Modi Vows to Clean up the Ganges River

21 May 2014 FDI Team


Following his election win on Friday, Indian Prime Minister-elect Narendra Modi reiterated his commitment to restoring the Ganges River. Heavily polluted from industrial waste, raw sewage and religious items, the Ganges rejuvenation was used successfully as a symbol of Indian nationalism during Modi’s election campaign.


The Ganges River was at the centre of pre-election promises in India this month, with a number of candidates promising to tackle the river’s pollution problems ahead of polling last week. Prime Minister-elect Narendra Modi was amongst those promising to tackle pollution and clean up the Ganges in the city of Varanasi. Due to be sworn into office this week Modi will have a number of key challenges ahead of him, none more so than fulfilling the promise of restoring health to the Ganges.


Prime Minister-elect Narendra Modi is facing a challenge as great as the Ganges River itself in restoring the health of the river. Following his election success last week and the promise of tackling pollution in the Ganges River, Modi now faces the difficult task of following through on restoring the river’s health.

The Ganges River is India’s largest river system and supports over 450 million people. Sacred to millions of Hindus, the river’s religious status has done little to prevent the dumping of industrial waste and sewage leading to severe degradation. According to the National Ganges River Basin Authority (NGRBA) an estimated 300 to 500 million litres of sewage is dumped into the river daily.

A key challenge in reducing the sewage is the capacity of treatment facilities, which are only capable of treating 100 million litres of sewage per day. Out-dated and inefficient treatment technology exacerbates the problem limiting the effectiveness of plants and the quality of treated water.

The social and religious significance of the river will prove Modi’s greatest challenge. Even if he successfully reduces the amount of sewage and industrial waste dumped daily into the river, the religious aspect will be harder to address. The NGRBA estimates 32,000 bodies are cremated on the Ghats in accordance with Hindu tradition, accounting for as much as 300 tonnes of ash and 200 tonnes of half-burnt human flesh polluting the river. A recent survey also estimates a further 3,000 bodies are decomposing in the river.

Modi is not the first to attempt a clean-up of the Ganges River. The Ganges Action Plan was initiated in 1985 and is currently in its second phase of projects. Millions of dollars invested in restoring the Ganges have produced few results and pollution has steadily worsened over the past forty years. Addressing mismanagement and assessing why investment and projects have failed will be crucial in developing an effective strategy.

There are also concerns, particularly from the Boatmen of Varanasi, that Modi’s restoration plan will focus more on developing the city and waterfront as a tourist site rather than the river itself. The Sabarmati Water Front Project is the model Modi has used as the success story of his ability to restore rivers. Critics argue that project failed to address the health of the river and focused on the physical development of the waterfront and nearby facilities.
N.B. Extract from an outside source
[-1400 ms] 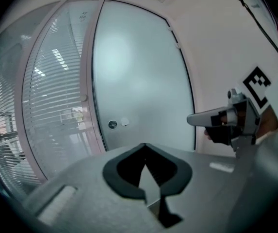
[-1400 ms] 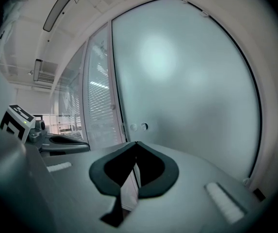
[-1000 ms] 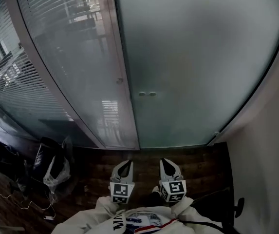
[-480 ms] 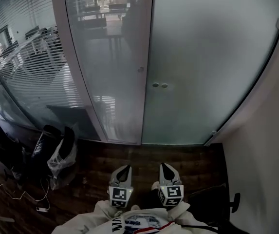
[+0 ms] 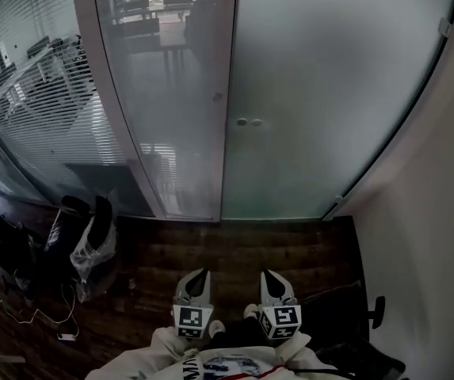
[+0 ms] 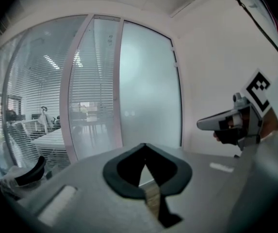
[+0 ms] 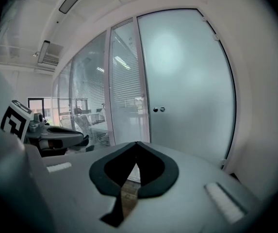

The severity of water pollution in the Ganges River will not be reversed over the short term. River management in India has historically failed to take into account environmental sustainability. Modi has publicised his desire to turn Varanasi into a world heritage site and develop infrastructure and facilities to encourage tourism. His strategy will likely be one of aesthetic design rather than in-stream river health. Ultimately Modi’s ability to restore and develop Varanasi and the Ganges River will depend on the support of his cabinet and how his plans align with the Bharatiya Janata Party’s policies.

Sinéad Lehane
Acting Research Manager
Global Food and Water Security Research Programme

[email protected]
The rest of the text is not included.